The victim’s letter is gut-wrenching. But the response of Brock Turner’s father Dan to this crime is stupefying. He defended his son, saying:
As it stands now, Brock’s life has been deeply altered forever by the events of Jan. 17th and 18th. He will never be his happy-go-lucky self with that easygoing personality and welcoming smile. His every waking minute is consumed with worry, anxiety, fear and depression…His life will never be the one that he dreamed about and worked so hard to achieve. That is a steep price to pay for 20 minutes of action out of his 20-plus years of life.[3]
Yes, that’s what this was: “20 minutes of action.” Just the phrase makes the hair on the back of my neck stand up.

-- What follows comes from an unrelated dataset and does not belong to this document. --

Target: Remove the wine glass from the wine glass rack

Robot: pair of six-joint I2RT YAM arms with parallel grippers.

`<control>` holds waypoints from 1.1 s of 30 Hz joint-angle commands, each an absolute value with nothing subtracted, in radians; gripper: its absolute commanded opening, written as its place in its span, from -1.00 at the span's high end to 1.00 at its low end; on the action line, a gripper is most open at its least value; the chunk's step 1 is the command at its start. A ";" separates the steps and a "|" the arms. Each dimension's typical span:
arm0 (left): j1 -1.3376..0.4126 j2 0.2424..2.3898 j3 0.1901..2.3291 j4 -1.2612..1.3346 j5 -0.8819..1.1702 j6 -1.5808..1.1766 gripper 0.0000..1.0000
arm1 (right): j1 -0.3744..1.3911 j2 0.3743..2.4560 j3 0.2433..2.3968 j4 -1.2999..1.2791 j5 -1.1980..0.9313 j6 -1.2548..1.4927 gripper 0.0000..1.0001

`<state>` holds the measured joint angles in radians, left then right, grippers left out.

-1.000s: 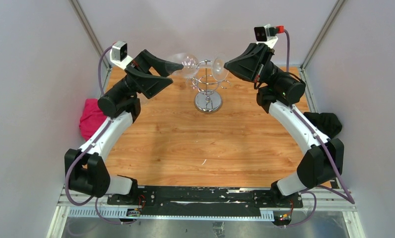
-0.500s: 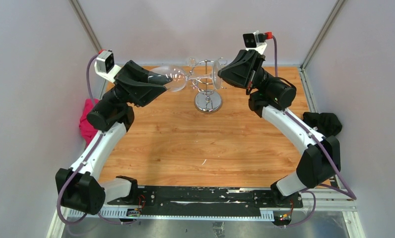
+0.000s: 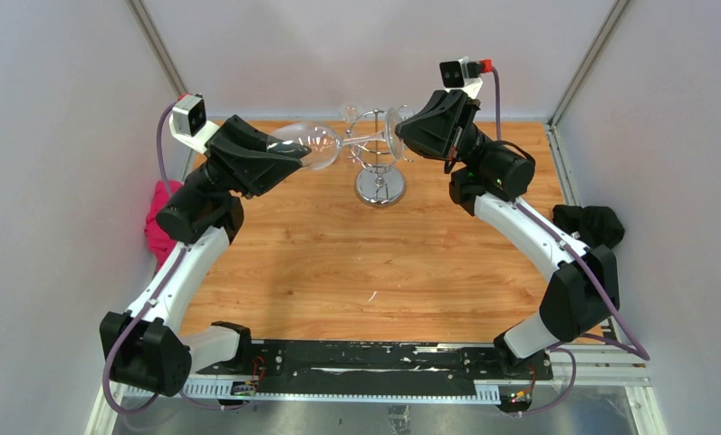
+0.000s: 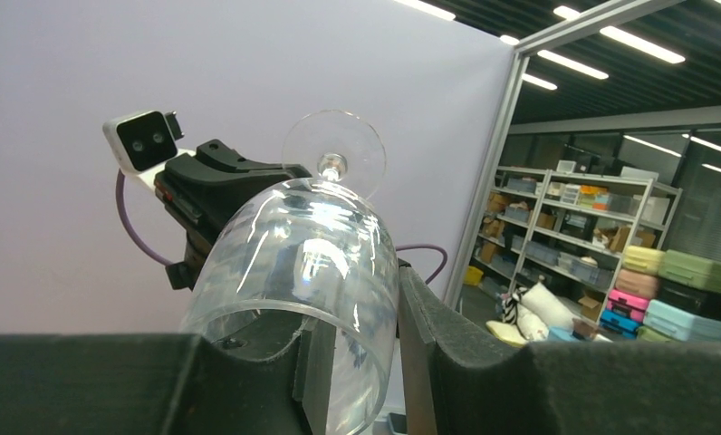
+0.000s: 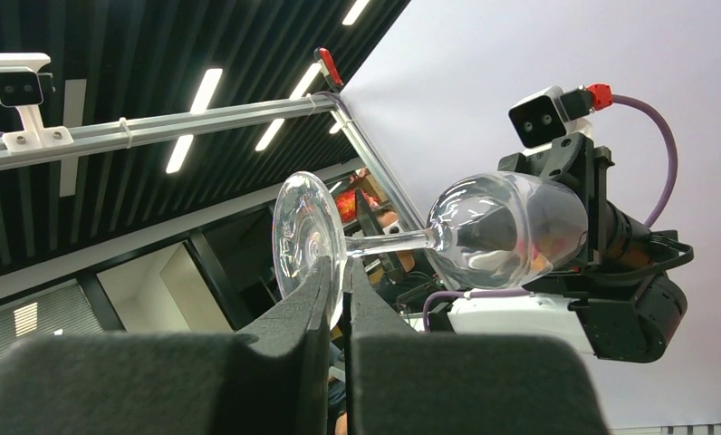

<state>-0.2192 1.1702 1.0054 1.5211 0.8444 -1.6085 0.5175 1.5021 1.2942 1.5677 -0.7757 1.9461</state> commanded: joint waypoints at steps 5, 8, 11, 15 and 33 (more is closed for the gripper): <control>-0.235 1.152 0.980 1.575 0.808 -1.587 1.00 | 0.553 1.533 1.269 1.595 -0.833 1.899 0.95; -0.235 1.139 0.976 1.538 0.784 -1.562 1.00 | 0.553 1.535 1.267 1.595 -0.832 1.904 0.69; -0.235 1.096 0.965 1.439 0.766 -1.487 1.00 | 0.553 1.531 1.263 1.595 -0.831 1.901 0.44; -0.235 1.019 0.953 1.285 0.731 -1.374 1.00 | 0.554 1.526 1.264 1.595 -0.830 1.896 0.16; -0.235 0.785 1.116 0.338 0.456 -0.831 1.00 | 0.504 1.487 1.173 1.592 -0.785 1.889 -0.18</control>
<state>-0.2321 0.8204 0.9951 0.6502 0.5858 -1.0172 0.5297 1.5211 1.2045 1.5394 -0.7773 1.9099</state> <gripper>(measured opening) 0.254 0.591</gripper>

This tragedy is nauseating. It is disgusting. But I am afraid we may not learn much from it.
We now live in a world where it is acceptable for college students to hook up using an app where they can register their legal consent for sex unless, of course, one of the consenters indicates they are intoxicated. Did I mention that this app was created by a group of parents of college-aged children?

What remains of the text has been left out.